■ WHAT THE EXERCISE ASKS
The listing below should be written out word for word, with its pictures removed.

RAW DATA Start Marker

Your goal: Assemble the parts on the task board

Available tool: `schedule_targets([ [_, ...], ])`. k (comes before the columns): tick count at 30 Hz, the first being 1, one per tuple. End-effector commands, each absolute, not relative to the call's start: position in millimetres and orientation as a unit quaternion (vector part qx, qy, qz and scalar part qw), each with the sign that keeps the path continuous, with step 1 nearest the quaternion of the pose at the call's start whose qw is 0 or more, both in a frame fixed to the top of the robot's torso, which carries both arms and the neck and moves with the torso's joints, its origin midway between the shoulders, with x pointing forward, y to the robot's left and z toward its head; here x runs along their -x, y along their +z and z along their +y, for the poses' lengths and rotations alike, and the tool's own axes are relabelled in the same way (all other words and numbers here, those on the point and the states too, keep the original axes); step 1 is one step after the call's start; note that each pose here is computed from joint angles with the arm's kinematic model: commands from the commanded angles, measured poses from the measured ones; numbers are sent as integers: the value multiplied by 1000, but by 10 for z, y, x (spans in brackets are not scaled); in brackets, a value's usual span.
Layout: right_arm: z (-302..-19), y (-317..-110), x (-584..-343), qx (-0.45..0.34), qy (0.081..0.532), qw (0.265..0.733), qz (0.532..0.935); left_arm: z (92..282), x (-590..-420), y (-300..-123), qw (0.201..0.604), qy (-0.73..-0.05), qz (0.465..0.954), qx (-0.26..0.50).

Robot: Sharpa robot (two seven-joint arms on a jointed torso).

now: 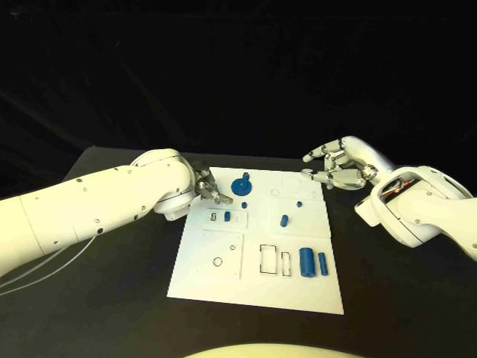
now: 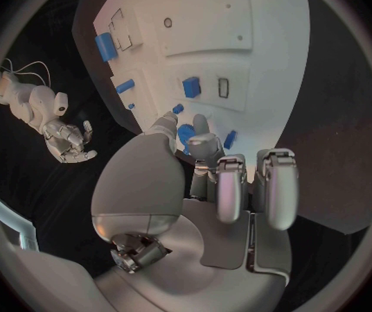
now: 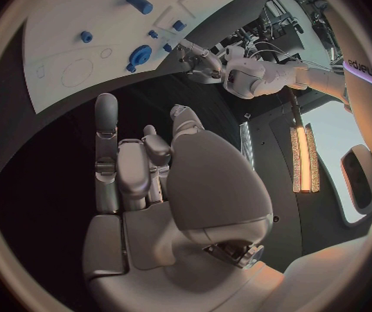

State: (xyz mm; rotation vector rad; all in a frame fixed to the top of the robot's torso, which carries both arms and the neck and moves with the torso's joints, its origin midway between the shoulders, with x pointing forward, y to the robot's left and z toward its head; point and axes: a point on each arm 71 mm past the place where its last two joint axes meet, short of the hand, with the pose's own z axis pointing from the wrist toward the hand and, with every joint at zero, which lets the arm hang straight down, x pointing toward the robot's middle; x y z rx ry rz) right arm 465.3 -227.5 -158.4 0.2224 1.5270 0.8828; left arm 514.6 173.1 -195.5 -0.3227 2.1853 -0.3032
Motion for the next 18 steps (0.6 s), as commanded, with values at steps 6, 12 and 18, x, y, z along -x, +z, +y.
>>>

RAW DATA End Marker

■ WORKED SOLUTION
Your goal: Assemble the parts on the task board

Available tool: `schedule_targets([ [_, ...], ])`. k (comes before the columns): tick count at 30 Hz, the first being 1, one per tuple. End-effector commands, each absolute, not relative to the call's start: position in millimetres and orientation as a unit quaternion (vector part qx, qy, qz and scalar part qw), each with the sign that keeps the path continuous, with step 1 nearest the quaternion of the pose at the call's start whose qw is 0 or more, both in a frame fixed to the top of the robot's torso, which carries both arms and the neck and moves with the torso's joints, its origin midway between the shoulders, with x pointing forward, y to the robot's left and z toward its head; here x runs along their -x, y along their +z and z along their +y, for the poses' lengths and rotations alike, and the tool's own axes are relabelled in the same way (all other words and numbers here, those on the point and the states too, keep the original axes); step 1 is one step after the call's start; note that each pose here is computed from joint angles with the arm's kinematic model: commands from the commanded angles, measured poses from the measured ones; numbers are sent as integers: the value multiplied by 1000, but by 10 for z, y, x (spans in brackets are not scaled); in brackets, a value's usual span.
Layout: right_arm: z (-302..-19), y (-317..-110), x (-584..-343), qx (-0.45..0.34), qy (0.081..0.532), qw (0.265..0.733), qz (0.532..0.935); left_arm: z (92..282), x (-590..-420), y (-300..-123), qw (0.201..0.604), qy (-0.73..-0.05), qz (0.465..0.954), qx (-0.26..0.50).

Robot: Sharpa robot (two seven-joint arms on a jointed torso).

now: 
now: 
now: 

State: (xyz mm; rotation vector rad; all in a frame fixed to the top of the robot's torso, which carries both arms and the neck and moves with the torso's joints, its origin midway between the shoulders, with x pointing forward, y to the robot's left and z toward its head; point and axes: a point on each arm 71 mm past the place where its last two joint axes meet, short of the hand, with the pose's own z axis pointing from the wrist toward the hand and, with every joint at zero, which lets the arm hang straight down, x pointing toward the robot's middle; x y z rx ry rz) right arm 465.3 -227.5 -158.4 0.2224 1.5270 0.8828; left arm 514.6 173.1 -195.5 -0.3227 2.1853 -0.3032
Motion for the next 18 steps (0.6 s), as commanded, with values at steps 6, 12 and 18, x, y, z along -x, +z, +y.
>>>

That concludes the output for this exercise.